Extract each line holding the word "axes" from the entries.

▸ **Records for processing**:
+ + + +
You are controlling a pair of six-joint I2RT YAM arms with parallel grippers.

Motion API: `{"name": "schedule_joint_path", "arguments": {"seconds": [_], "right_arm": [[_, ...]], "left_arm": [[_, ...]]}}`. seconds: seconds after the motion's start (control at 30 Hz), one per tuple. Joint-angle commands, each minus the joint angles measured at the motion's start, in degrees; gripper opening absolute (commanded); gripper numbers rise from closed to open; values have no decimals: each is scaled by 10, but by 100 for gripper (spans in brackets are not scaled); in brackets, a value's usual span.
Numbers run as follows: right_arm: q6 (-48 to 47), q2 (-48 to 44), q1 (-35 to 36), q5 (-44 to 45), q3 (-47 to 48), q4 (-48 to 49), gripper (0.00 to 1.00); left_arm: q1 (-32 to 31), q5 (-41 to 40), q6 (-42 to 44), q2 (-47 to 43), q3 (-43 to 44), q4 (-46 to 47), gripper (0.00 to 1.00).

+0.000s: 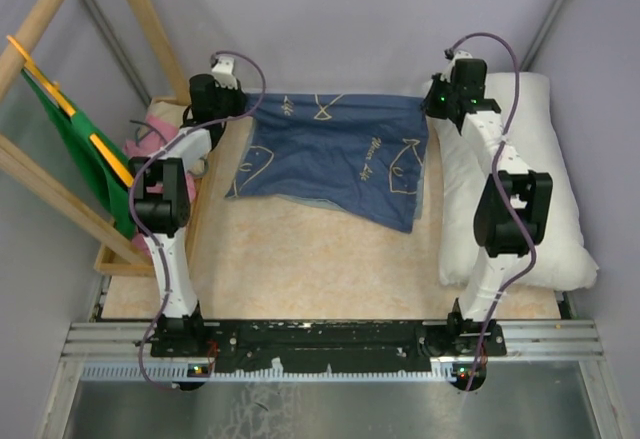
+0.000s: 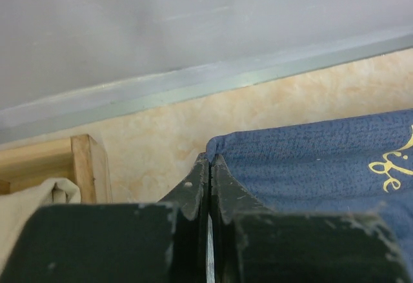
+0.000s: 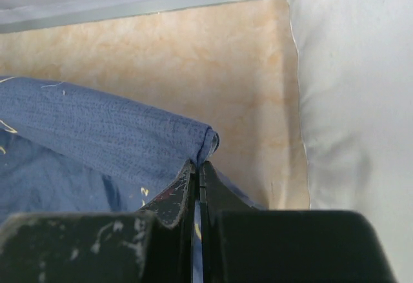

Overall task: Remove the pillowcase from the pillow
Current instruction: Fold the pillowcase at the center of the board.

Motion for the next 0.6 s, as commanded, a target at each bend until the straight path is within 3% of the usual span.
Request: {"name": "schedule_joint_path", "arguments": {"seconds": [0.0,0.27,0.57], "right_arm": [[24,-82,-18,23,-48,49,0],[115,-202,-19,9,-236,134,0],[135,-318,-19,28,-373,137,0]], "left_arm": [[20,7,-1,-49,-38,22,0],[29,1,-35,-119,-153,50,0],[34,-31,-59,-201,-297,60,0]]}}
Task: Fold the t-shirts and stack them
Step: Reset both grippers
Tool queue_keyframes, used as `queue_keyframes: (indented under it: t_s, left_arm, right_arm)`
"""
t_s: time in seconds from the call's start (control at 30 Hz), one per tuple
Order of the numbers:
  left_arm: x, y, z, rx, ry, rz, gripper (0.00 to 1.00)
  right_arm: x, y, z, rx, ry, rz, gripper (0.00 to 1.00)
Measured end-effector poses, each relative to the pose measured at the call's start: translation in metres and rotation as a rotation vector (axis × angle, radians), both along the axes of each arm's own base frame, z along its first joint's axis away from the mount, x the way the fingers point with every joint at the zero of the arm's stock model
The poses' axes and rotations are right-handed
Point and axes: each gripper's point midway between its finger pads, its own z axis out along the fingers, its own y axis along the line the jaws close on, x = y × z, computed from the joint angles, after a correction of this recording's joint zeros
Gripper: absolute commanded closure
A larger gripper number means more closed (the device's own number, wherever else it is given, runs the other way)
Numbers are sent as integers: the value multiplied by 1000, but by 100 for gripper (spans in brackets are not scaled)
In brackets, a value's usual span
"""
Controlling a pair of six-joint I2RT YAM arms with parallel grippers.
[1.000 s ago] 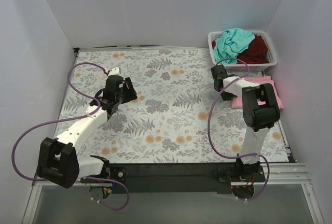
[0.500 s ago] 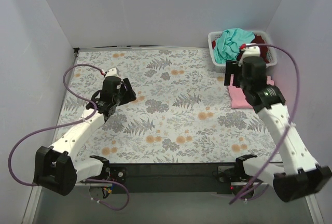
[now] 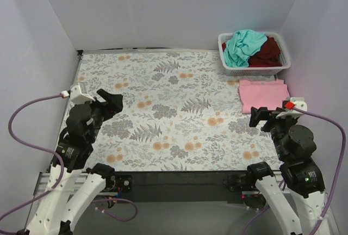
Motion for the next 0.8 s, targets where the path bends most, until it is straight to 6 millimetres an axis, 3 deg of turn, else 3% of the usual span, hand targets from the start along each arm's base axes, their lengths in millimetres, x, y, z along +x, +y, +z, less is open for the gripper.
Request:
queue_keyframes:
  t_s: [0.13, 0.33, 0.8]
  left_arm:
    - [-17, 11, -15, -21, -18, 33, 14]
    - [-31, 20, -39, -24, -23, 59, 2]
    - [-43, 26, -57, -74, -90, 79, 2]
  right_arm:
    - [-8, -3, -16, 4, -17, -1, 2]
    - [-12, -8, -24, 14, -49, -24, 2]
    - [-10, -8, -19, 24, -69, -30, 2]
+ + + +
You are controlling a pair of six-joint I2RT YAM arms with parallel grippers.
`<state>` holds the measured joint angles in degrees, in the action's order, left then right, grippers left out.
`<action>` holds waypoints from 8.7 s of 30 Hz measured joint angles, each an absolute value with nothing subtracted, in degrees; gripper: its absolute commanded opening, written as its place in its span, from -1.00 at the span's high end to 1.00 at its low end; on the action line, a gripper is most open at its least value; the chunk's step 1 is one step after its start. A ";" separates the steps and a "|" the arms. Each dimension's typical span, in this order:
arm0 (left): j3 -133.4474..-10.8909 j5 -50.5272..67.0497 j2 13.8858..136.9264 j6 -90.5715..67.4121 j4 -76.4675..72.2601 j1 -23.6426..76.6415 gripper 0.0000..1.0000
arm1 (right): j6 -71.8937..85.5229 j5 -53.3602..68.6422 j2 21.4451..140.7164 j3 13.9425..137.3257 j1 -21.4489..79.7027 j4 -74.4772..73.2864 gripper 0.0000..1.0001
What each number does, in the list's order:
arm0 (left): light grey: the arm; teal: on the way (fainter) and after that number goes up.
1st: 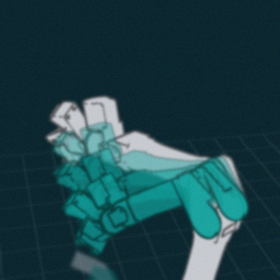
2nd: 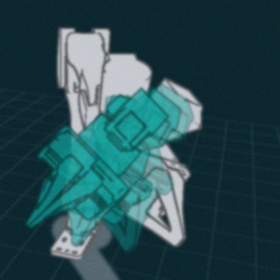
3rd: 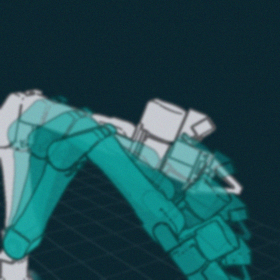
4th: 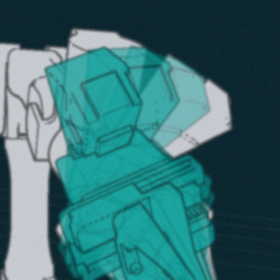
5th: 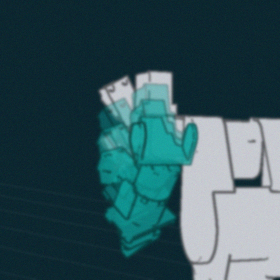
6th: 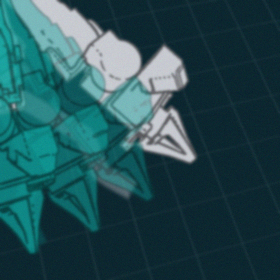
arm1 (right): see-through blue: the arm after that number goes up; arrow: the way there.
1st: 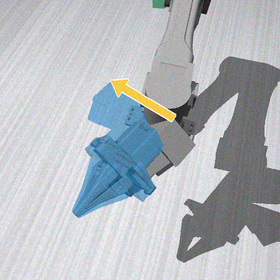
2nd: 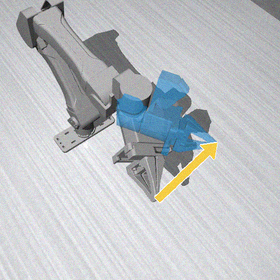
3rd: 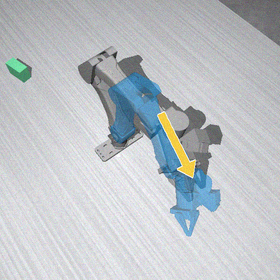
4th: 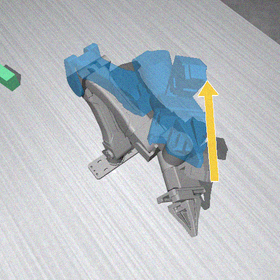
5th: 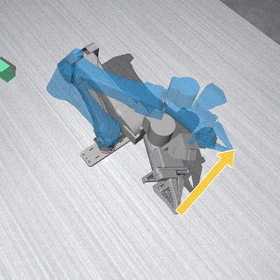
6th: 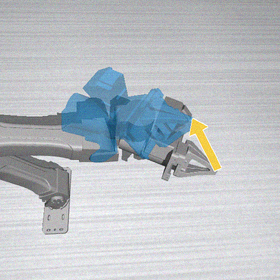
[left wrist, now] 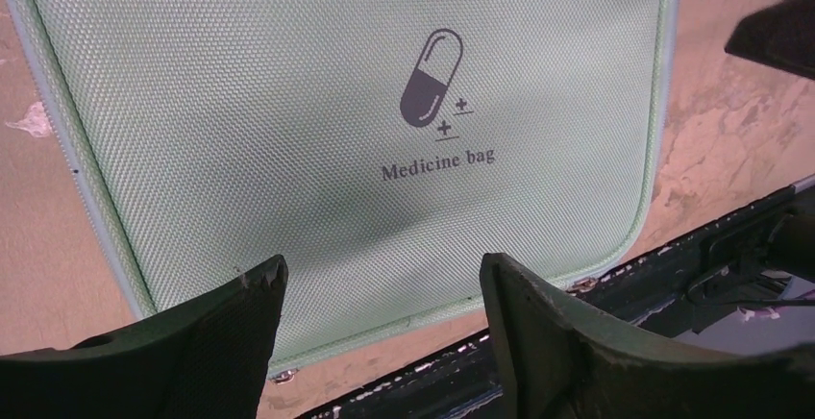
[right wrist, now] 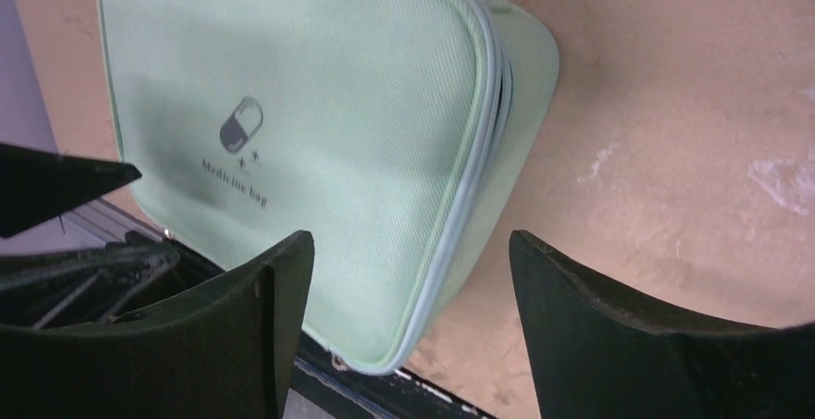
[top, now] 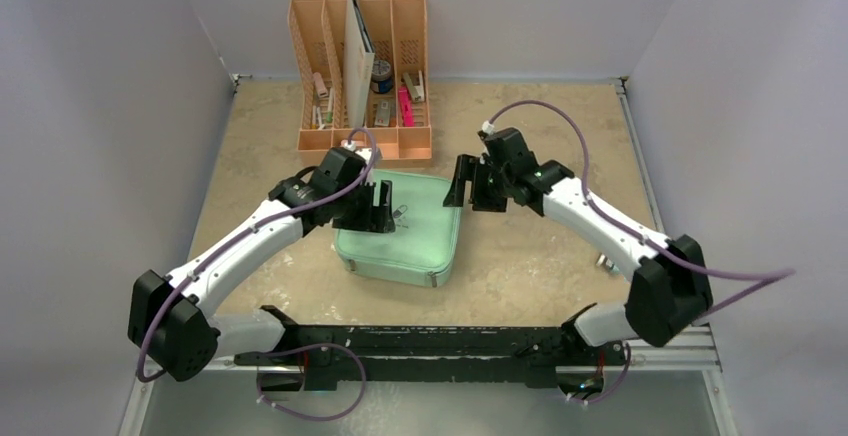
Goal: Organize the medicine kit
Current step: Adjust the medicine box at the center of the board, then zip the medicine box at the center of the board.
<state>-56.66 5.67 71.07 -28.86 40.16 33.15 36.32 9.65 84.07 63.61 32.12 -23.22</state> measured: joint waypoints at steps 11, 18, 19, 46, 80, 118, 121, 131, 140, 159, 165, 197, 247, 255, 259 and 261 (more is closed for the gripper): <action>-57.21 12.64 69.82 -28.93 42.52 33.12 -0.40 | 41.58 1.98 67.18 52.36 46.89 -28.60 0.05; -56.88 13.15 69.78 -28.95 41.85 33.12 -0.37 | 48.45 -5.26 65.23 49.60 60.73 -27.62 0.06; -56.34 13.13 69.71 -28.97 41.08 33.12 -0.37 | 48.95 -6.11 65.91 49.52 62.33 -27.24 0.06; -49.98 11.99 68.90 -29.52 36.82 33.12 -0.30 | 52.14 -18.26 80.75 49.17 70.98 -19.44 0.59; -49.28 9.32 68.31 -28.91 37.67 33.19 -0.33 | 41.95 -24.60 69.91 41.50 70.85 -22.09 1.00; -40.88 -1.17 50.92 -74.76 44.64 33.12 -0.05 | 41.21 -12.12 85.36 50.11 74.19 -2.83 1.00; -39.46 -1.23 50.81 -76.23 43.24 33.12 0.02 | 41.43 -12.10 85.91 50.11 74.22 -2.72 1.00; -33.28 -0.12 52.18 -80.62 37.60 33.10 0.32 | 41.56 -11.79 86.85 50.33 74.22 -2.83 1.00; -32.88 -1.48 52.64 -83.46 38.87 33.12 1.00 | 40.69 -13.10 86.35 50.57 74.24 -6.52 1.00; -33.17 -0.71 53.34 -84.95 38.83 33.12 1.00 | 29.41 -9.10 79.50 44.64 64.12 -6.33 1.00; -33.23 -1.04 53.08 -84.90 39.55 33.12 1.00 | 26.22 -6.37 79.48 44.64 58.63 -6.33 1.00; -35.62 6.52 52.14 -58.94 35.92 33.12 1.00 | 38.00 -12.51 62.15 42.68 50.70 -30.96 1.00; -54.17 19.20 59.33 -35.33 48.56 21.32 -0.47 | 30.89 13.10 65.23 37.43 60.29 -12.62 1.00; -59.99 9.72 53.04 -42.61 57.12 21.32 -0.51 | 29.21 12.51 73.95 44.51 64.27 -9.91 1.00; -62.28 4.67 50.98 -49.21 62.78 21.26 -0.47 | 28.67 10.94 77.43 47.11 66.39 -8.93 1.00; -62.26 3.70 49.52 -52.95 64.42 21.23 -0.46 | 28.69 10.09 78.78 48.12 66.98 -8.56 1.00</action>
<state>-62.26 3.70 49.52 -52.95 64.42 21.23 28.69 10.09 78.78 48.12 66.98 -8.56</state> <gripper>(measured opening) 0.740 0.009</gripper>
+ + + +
▸ **Answer to the problem**:
Measured end-effector poses, each relative to the pose measured at the call's start: translation in metres and rotation as a rotation vector (axis × angle, radians), both along the axes of each arm's own base frame, z along its first joint's axis away from the mount, x the way the fingers point with every joint at the zero of the arm's stock model
The poses' axes and rotations are right-handed
Point and axes: each gripper's point midway between its finger pads, its own z axis out along the fingers, its own y axis along the line the jaws close on, x = y × z, computed from the joint angles, after a correction of this recording's joint zeros
Motion for the next 0.8 s, targets where the path bends most, until it is straight to 6 millimetres an axis, 3 deg of turn, else 3% of the usual span, hand targets from the start along each arm's base axes, their lengths in millimetres, x, y, z along +x, +y, +z, less is open for the gripper.

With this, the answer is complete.